• **DATA FOR THIS EXERCISE**
********

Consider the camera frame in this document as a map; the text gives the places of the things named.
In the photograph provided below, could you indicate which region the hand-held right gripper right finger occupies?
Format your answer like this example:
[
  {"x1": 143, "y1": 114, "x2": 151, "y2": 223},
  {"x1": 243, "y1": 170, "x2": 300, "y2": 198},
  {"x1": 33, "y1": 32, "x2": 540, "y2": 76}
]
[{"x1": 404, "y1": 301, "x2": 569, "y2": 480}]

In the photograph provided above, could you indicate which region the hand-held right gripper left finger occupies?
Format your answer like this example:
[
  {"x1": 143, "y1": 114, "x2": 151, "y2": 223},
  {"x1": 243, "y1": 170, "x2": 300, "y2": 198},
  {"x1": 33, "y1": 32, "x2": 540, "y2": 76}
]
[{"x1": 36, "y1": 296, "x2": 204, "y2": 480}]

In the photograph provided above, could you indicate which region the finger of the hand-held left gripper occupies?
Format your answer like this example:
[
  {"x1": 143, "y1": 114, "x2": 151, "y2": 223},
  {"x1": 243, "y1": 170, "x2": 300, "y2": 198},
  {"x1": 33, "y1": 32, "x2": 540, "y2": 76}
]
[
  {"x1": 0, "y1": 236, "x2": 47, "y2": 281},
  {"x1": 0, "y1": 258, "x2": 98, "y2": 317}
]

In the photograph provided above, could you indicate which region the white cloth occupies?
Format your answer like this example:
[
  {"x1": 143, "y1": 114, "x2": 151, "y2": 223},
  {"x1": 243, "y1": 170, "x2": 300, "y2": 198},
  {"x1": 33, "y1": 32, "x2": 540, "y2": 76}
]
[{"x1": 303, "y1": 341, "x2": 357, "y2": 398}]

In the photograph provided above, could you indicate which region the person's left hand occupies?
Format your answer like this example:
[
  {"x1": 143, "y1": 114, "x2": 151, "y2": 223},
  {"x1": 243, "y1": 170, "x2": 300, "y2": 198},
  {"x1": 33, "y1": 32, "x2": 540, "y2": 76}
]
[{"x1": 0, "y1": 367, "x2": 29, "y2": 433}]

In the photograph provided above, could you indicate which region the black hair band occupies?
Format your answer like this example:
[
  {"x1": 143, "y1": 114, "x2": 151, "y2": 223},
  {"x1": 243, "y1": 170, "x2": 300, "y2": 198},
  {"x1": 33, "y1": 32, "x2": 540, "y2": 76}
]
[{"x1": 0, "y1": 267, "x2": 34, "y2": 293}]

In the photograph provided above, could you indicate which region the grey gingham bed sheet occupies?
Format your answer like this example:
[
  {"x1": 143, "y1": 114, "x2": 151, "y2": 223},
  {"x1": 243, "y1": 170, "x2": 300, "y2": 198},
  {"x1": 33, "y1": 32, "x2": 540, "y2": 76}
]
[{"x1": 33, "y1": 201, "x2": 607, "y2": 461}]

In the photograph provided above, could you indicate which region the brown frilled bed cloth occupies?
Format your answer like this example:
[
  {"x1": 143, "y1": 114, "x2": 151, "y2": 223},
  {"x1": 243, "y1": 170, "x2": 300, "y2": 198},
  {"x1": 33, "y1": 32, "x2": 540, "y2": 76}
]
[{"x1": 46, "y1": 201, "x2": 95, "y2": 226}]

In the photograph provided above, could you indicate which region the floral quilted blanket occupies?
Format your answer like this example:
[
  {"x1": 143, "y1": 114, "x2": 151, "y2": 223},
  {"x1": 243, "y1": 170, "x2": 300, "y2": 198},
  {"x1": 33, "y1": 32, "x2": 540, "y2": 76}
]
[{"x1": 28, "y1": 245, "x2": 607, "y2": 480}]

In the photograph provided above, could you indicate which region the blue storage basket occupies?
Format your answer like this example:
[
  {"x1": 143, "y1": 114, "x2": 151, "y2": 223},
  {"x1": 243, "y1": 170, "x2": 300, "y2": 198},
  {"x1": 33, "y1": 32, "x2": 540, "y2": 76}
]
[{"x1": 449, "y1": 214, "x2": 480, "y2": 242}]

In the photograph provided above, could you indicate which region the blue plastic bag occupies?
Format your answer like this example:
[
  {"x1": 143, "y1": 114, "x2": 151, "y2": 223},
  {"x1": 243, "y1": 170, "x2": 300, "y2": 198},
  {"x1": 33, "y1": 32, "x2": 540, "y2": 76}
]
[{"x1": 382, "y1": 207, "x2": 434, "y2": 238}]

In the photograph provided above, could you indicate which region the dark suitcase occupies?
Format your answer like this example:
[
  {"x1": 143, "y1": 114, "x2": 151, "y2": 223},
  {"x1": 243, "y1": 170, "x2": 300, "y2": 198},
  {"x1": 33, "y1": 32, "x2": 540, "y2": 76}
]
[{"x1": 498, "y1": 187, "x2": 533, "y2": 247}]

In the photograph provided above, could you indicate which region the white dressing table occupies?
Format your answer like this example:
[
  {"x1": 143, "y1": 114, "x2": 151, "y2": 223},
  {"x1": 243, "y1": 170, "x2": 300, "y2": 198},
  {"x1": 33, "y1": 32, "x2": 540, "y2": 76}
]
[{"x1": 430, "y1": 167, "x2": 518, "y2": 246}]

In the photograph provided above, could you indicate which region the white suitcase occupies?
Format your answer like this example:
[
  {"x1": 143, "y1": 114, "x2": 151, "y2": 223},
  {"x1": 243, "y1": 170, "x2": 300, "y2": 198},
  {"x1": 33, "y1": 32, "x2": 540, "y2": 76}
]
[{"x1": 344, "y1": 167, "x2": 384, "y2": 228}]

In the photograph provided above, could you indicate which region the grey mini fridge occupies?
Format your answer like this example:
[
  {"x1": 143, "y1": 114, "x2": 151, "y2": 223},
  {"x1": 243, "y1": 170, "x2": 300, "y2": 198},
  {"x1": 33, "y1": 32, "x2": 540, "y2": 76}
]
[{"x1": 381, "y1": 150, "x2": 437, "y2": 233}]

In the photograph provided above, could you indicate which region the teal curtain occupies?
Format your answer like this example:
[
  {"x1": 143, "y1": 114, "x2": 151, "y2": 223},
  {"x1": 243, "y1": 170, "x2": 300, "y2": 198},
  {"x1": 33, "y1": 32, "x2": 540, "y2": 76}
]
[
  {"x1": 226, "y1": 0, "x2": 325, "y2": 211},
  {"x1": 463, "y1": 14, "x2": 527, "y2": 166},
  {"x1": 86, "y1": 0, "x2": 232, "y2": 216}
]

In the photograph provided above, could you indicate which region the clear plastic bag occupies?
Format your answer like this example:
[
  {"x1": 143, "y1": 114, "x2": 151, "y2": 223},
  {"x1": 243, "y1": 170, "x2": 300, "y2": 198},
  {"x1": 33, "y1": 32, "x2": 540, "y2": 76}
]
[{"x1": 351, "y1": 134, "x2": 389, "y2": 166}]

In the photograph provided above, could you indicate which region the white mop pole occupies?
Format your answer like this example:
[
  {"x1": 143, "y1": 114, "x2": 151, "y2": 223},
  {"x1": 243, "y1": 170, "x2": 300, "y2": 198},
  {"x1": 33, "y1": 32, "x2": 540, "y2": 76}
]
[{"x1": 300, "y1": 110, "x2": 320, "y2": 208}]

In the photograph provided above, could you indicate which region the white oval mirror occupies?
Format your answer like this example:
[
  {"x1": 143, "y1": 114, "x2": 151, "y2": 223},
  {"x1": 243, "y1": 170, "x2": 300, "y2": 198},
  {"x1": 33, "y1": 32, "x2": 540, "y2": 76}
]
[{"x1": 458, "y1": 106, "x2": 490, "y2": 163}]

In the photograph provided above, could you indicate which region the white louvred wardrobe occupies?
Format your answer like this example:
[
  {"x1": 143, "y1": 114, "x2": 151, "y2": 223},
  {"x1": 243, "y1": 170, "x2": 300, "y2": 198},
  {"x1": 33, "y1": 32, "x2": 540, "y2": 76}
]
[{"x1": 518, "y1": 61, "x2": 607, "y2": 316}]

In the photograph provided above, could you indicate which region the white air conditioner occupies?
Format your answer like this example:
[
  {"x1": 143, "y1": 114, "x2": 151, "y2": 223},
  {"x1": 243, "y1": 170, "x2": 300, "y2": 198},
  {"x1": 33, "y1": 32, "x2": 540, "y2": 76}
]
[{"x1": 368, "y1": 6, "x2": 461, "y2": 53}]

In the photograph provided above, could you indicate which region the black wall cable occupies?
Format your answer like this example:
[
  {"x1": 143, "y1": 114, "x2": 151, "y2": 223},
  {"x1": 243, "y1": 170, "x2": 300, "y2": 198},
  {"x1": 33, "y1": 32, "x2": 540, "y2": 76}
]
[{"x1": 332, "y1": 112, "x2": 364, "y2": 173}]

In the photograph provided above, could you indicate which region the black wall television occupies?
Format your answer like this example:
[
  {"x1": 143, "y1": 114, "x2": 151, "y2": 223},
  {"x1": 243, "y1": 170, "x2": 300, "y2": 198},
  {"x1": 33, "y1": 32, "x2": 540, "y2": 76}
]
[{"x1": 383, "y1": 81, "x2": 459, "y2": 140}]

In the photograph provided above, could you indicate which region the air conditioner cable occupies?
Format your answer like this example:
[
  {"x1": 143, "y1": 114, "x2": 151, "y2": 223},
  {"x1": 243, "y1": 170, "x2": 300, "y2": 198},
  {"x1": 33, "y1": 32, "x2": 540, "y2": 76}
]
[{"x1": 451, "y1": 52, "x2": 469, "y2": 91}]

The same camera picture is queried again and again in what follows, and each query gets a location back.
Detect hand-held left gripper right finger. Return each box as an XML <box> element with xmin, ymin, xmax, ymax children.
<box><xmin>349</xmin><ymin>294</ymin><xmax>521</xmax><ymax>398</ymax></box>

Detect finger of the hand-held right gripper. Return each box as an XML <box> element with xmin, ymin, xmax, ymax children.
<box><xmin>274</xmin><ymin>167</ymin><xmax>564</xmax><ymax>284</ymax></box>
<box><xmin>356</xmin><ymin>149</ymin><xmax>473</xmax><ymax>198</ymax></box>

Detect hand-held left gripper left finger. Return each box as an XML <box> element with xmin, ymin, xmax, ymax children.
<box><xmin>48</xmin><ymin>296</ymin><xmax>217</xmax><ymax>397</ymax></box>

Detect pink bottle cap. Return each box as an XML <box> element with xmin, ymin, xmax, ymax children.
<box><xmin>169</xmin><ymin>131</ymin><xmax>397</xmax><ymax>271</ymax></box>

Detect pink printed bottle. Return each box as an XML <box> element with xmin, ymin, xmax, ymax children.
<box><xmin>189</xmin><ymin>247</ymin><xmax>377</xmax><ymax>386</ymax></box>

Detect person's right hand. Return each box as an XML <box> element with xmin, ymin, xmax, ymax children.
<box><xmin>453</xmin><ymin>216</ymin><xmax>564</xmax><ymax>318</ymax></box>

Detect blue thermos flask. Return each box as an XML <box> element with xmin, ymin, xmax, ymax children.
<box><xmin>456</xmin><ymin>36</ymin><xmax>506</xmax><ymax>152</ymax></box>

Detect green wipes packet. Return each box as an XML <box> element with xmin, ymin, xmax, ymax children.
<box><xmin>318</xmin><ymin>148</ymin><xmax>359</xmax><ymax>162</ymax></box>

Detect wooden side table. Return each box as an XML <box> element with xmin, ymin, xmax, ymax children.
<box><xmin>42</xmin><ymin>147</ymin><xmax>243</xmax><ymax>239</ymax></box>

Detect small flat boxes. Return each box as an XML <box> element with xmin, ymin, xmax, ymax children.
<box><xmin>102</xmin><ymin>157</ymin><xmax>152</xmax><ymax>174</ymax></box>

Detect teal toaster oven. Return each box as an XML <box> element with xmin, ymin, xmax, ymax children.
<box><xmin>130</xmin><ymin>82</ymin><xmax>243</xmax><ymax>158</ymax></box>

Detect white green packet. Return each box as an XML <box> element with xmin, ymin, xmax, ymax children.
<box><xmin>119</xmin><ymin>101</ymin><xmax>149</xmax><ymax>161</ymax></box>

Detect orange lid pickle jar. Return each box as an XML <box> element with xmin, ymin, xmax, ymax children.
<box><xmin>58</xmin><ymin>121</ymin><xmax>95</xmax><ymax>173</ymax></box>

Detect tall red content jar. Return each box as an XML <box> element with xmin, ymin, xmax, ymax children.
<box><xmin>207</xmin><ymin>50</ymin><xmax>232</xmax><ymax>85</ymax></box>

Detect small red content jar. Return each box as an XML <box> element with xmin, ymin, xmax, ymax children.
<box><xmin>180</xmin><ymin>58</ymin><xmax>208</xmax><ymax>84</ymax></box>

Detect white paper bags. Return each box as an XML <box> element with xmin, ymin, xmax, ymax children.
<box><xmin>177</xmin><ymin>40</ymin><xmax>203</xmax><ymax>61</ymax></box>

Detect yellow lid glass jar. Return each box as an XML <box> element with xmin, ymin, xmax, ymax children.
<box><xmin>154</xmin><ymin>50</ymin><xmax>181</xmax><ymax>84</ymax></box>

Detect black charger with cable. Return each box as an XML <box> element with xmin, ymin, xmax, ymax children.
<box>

********

• **WHAT YOU HAVE TO DO**
Copy out every line of the records that the string "teal" appears in.

• **SOLUTION FOR THIS TASK**
In the photograph provided above, could you indicate which region the teal curtain occupies?
Detect teal toaster oven. Return each box as an XML <box> element with xmin, ymin, xmax, ymax children.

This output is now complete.